For the time being, McMoRan has the ultradeep Shelf market cornered, but Moffett says he expects that to change as majors and other independents jump in. “Many Shelf leases are held by production from old wells in Plio-Pleistocene and Miocene formations above salt,” he observes. “Those wells are depleting, and once a lease goes off production, the operator has six months to get it back. The operators already own the deep rights, so I expect they will make every effort to get deep wells drilled and return leases to the held-by-production category.”

In fact, he notes that McMoRan acquired the rights to the Davy Jones acreage through farm-ins with majors and independents that held the four lease blocks by virtue of shallow production. “Companies that own huge portfolios of Shelf acreage are very interested in this play, which should create farm-in opportunities,” Moffett holds. “All kinds of partnership opportunities are going to get looked at again.”

In the meantime, Moffett says McMoRan will focus on continuing to “fill in the blanks” in ultradeep Shelf geology one well at a time. “We are encouraged by what we see, but we know there is still a lot to learn,” he comments. “I am focusing on getting the Davy Jones exploration well evaluated and the offset drilled, and getting other ultradeep prospects started. We are trying to absorb what we have done so far and keep moving forward to prove up the play.”

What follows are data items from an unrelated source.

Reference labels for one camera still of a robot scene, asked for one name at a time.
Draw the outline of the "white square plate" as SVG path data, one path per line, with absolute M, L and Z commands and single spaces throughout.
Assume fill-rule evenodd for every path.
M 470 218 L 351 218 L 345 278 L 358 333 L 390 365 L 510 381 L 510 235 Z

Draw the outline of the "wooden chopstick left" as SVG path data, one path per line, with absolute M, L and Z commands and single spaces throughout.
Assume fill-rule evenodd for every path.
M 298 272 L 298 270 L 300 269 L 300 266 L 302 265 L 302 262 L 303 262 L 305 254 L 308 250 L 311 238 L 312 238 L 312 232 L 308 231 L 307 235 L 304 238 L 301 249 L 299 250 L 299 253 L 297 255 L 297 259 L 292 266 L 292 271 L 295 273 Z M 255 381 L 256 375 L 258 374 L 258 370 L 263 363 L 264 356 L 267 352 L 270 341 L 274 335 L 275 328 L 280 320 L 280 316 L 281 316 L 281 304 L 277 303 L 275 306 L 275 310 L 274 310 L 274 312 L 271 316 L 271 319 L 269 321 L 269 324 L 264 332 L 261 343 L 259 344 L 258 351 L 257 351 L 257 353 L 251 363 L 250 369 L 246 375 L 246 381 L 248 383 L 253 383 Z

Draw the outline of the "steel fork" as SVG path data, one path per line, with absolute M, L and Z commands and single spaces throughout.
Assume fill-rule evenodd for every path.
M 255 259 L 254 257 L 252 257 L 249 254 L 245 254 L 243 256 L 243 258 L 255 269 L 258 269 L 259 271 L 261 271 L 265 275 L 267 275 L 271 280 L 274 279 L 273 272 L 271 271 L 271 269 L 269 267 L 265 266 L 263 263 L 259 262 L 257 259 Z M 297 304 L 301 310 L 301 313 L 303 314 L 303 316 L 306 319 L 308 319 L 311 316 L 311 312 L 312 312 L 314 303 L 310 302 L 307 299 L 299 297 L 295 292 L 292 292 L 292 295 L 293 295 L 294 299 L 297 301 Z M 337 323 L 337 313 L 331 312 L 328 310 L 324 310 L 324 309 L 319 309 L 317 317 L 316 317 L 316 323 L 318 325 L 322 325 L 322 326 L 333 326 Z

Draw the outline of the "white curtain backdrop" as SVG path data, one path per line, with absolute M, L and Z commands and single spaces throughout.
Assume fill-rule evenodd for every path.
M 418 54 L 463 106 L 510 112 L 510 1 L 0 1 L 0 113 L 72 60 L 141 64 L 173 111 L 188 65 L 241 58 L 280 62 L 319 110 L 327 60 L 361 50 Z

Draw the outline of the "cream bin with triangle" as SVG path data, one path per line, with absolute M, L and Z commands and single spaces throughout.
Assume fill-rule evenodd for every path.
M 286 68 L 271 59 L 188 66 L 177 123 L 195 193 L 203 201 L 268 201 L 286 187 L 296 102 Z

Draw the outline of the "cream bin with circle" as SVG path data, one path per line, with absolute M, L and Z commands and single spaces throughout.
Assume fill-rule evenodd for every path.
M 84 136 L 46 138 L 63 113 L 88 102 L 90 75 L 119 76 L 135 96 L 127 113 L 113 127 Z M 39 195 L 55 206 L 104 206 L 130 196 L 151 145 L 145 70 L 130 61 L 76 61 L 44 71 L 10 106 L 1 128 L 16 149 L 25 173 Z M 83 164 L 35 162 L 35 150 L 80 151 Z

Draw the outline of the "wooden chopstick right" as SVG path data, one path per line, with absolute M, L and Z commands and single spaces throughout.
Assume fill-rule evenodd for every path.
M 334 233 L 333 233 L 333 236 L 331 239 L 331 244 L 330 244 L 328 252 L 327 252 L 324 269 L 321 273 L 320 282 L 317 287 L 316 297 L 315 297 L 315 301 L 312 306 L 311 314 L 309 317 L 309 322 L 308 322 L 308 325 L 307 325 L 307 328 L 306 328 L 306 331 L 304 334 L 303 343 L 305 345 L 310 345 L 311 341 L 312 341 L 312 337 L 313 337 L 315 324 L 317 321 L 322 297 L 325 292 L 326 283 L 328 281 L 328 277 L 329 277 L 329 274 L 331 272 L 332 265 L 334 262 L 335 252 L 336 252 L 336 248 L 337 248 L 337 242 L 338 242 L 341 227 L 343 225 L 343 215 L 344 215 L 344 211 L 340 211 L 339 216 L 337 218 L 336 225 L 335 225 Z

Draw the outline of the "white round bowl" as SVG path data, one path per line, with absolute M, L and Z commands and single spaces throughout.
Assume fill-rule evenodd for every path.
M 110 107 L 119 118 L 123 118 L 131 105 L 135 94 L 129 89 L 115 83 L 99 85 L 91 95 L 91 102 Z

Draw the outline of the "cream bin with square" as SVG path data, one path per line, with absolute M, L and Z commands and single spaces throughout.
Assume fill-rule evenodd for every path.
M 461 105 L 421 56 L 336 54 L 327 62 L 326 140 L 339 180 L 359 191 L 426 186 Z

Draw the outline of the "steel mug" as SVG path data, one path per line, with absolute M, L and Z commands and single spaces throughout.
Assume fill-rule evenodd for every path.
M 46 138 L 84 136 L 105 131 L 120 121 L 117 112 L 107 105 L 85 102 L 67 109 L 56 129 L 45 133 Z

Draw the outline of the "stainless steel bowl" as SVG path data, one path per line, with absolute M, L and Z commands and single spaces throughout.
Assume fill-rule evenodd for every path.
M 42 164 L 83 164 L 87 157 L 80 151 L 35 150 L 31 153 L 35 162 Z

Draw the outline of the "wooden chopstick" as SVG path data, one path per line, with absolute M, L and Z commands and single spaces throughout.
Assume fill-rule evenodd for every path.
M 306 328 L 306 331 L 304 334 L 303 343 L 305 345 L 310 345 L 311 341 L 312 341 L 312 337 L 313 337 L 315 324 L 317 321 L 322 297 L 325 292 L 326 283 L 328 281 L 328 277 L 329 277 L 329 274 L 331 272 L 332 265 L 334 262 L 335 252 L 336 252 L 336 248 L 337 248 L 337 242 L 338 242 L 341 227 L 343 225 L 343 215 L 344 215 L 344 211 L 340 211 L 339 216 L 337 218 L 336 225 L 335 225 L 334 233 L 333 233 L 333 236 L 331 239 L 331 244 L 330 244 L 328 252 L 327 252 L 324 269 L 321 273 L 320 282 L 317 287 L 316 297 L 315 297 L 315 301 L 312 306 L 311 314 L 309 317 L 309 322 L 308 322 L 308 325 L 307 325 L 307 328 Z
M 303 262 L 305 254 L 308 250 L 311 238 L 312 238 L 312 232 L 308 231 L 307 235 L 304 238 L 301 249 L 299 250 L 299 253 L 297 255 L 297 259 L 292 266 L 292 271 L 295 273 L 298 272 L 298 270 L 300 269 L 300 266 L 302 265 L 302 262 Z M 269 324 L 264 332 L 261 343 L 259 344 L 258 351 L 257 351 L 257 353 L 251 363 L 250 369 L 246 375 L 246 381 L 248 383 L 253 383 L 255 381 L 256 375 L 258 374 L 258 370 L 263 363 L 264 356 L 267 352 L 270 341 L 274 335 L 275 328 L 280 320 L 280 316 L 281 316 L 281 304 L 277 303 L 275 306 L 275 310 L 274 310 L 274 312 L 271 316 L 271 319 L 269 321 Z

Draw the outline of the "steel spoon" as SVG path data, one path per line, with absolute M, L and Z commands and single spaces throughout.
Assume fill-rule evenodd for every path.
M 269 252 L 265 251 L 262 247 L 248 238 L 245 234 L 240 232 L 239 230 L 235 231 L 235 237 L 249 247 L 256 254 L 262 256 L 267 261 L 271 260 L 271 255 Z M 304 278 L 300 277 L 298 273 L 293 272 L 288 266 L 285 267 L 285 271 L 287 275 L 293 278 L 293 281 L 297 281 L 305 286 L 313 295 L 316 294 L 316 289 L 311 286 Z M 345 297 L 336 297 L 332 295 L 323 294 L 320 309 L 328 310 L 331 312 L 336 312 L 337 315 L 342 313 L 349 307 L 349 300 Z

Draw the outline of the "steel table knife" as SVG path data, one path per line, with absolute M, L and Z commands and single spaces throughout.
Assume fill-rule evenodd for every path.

Considering that McMoRan has identified more than a dozen prospects of similar size with the same geologic corollaries, could Davy Jones eventually prove the first in a series of big payoffs in the ultradeep Shelf?

“Because these structures are so large, it is easy to get excited. But if, as we believe, Davy Jones has sheet sands that cover the entire structure, the gas is to the base of the Wilcox sands and we can get normal recoveries out of it, we are looking at a multiple-Tcf discovery,” Moffett concludes. “What that would mean to McMoRan is significant reserve additions. Davy Jones alone would add to our reserve base multifold. It could be huge.”